At what points in life we use a password or PIN to log in? On websites? Clear! At ATMs? Of course! At the PC-login? Probably. At the Smartphone lock screen? Maybe.
And - hand on heart - how many of these passwords are really different? In many (or most) cases there are many identical passwords for different sites. This means as well: If one of these words become compromised - ie become known - all relevant sites as of this date accordingly are no longer protected. Many logins have to be changed quickly . But who knows exactly which forums, etc. you had registered once?
About 30,000 passwords are compromised per day, over 53 million are currently breached in total (source: of https://breachalarm.com/) - and that's just the known part. Often we are therefore forced to use long, complicated passwords or let them be generated in order to discourage so-called brute-force attacks (trying all likely or possible combinations) . These passwords must then be recorded and managed again.

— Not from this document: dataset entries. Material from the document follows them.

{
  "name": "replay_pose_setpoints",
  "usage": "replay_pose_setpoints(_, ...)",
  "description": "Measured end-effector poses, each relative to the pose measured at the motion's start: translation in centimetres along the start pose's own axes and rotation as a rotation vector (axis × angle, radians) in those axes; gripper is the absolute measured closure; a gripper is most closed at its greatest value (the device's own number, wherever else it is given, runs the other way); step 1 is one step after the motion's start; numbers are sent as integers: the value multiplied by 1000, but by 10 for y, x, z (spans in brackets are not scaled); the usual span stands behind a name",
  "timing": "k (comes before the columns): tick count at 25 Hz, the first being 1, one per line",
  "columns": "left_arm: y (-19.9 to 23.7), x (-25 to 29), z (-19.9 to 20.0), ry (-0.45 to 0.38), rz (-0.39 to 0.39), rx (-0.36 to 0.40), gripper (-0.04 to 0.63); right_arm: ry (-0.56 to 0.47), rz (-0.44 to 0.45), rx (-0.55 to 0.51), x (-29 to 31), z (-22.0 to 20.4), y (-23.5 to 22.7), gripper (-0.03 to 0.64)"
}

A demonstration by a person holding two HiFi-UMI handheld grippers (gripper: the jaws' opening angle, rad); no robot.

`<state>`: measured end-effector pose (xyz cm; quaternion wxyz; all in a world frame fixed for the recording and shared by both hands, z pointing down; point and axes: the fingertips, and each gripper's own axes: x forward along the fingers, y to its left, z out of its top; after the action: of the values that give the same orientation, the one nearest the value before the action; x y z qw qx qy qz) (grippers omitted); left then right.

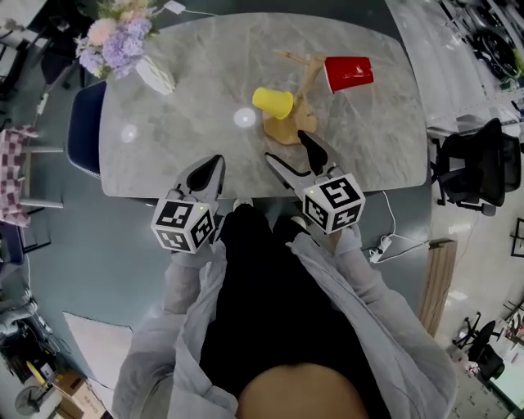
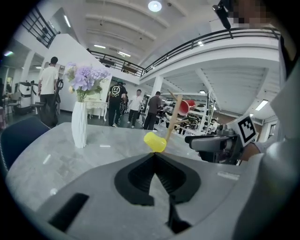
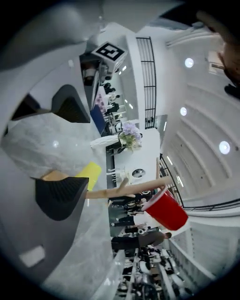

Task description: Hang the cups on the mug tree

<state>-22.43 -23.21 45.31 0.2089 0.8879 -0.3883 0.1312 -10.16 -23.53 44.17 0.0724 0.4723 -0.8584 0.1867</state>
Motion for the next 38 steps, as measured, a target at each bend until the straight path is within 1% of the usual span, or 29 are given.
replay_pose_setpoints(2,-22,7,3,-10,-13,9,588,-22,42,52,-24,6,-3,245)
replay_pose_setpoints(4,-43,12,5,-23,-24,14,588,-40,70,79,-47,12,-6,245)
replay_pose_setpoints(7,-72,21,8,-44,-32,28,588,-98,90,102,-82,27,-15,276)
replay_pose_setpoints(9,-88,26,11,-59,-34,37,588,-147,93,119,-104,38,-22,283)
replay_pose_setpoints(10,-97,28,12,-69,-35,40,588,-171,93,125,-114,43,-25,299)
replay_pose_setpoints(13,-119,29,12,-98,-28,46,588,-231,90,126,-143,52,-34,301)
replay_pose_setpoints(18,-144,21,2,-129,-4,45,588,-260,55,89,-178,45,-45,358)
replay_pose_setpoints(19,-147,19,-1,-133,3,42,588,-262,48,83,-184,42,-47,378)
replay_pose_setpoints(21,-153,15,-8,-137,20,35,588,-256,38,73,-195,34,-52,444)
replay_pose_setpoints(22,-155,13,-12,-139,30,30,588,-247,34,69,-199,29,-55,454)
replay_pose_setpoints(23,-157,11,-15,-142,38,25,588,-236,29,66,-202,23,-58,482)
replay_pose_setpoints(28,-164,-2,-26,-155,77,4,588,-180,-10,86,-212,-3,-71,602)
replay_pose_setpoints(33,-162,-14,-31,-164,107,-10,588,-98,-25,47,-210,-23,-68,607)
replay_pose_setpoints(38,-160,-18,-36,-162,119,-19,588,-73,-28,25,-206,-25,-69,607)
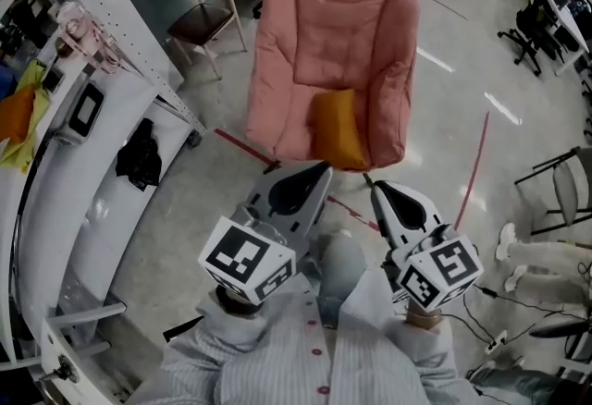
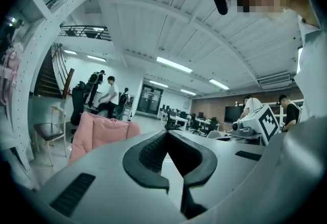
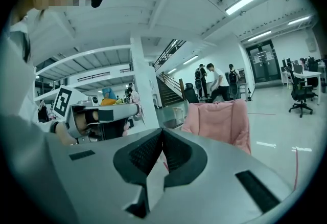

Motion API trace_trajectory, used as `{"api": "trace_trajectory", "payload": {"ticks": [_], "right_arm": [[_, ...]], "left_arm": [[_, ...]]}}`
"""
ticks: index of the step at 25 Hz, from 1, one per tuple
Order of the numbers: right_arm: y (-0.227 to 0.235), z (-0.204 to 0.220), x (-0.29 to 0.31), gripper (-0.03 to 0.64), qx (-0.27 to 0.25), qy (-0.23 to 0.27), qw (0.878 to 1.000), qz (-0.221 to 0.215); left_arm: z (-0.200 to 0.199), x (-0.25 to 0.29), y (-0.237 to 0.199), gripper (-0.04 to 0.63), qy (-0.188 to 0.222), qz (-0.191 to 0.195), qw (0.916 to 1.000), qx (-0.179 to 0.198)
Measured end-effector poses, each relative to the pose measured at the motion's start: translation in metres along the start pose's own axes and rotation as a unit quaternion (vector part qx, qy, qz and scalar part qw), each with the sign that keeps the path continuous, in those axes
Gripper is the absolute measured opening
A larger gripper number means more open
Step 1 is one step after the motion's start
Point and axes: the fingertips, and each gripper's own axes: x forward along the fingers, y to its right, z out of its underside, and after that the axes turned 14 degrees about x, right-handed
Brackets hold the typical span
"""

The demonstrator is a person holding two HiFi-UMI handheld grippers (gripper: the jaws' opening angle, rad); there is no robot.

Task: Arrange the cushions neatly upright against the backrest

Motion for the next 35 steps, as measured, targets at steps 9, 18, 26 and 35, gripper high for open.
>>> {"api": "trace_trajectory", "payload": {"ticks": [9,18,26,35], "right_arm": [[0.080,-0.034,0.080,0.014,0.014,-0.019,1.000,-0.001],[0.175,-0.107,0.162,0.014,0.018,-0.031,0.999,-0.011],[0.233,-0.136,0.206,0.014,0.023,-0.052,0.998,-0.011],[0.268,-0.127,0.244,0.014,0.049,-0.078,0.996,0.020]], "left_arm": [[0.020,0.087,-0.077,0.011,-0.020,-0.015,0.9997,-0.006],[0.005,0.216,-0.154,0.011,-0.026,-0.020,0.9994,-0.011],[0.008,0.291,-0.199,0.011,-0.037,-0.024,0.9989,-0.018],[0.041,0.333,-0.235,0.011,-0.076,0.012,0.9965,-0.034]]}}
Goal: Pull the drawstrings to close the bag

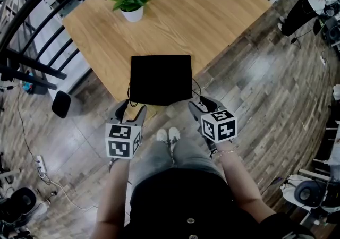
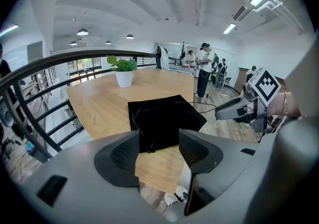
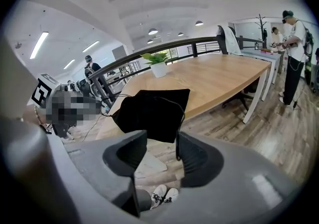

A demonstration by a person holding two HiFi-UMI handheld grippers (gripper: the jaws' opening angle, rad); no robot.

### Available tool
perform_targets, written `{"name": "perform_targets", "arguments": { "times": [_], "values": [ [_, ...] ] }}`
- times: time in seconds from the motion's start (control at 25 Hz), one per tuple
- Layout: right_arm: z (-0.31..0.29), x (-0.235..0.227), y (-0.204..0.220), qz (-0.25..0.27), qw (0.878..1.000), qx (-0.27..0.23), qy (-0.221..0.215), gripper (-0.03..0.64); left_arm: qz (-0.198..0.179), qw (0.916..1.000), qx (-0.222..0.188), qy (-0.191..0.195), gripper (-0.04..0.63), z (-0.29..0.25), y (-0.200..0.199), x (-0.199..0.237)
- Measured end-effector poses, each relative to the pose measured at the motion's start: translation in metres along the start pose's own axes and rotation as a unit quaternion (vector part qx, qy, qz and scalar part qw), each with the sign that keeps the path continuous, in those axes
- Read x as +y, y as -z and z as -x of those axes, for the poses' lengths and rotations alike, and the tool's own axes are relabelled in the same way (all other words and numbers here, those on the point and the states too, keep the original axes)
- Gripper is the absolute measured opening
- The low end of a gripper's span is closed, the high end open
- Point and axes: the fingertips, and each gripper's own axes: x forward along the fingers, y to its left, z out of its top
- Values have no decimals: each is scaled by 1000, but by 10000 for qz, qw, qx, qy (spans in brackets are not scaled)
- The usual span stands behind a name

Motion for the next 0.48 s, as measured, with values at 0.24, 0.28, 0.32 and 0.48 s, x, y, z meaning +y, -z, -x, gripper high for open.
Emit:
{"name": "perform_targets", "arguments": {
  "times": [0.24,0.28,0.32,0.48],
  "values": [
    [8,-4,-4,57,9998,-83,155,236,22,9998,-49,-205,275,9,-2,4],
    [10,-4,-5,84,9997,-115,178,238,24,9997,-86,-223,278,11,-3,4],
    [12,-3,-7,112,9996,-158,187,241,25,9997,-132,-223,278,14,-5,4],
    [23,9,-23,226,9988,-435,14,241,3,9991,-403,-150,278,23,-18,-3]
  ]
}}
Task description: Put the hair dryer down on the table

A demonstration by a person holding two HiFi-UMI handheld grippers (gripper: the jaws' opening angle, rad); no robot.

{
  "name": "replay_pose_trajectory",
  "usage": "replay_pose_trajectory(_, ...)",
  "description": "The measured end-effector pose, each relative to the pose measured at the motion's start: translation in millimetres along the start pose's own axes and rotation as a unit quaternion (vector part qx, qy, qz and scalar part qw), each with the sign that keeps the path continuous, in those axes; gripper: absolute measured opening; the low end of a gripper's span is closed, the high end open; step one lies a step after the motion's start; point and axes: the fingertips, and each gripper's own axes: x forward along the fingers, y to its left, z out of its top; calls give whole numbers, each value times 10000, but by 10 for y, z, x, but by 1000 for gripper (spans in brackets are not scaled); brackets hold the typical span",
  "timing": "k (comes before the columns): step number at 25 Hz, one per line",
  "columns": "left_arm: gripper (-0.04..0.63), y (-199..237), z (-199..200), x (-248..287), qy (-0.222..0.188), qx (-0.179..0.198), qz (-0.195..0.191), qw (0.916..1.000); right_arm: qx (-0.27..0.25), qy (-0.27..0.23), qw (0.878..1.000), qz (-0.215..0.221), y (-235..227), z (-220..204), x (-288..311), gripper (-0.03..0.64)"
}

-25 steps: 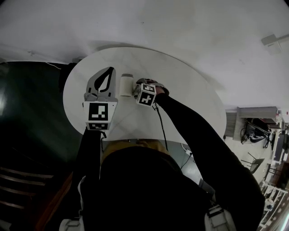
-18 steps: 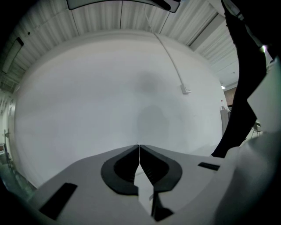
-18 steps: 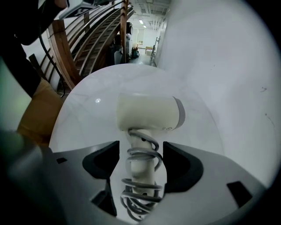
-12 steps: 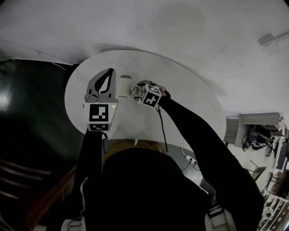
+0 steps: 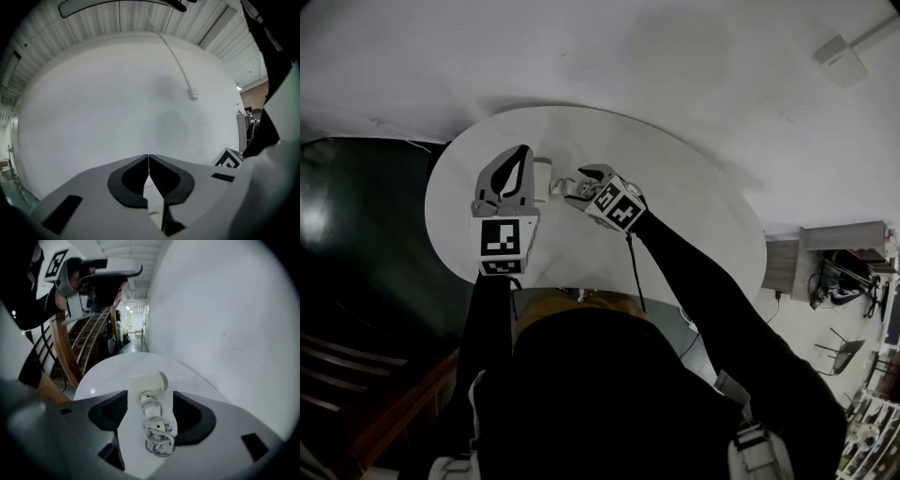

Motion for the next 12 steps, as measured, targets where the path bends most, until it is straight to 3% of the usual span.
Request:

Therefore, many Internet services are tend to use multi-factor authentication (MFA or 2FA). When logging in there is for example an SMS sent to your mobile with a confirmation code, which must then be entered. While this method makes it difficult to attack the perpetrators, it is not very practical for everyday use. You need the smartphone at hand and the receiption of the SMS always takes some seconds. The safety level also appears, however, not sustainable, because successful fraud cases also existed.
Biometrics is also not completely safe in general. In addition, a corresponding hardware is required at each point of authentication. Thus, the user is very limited in using this method and can't in many situations use it, eg because if you want to login to your email account from a different device.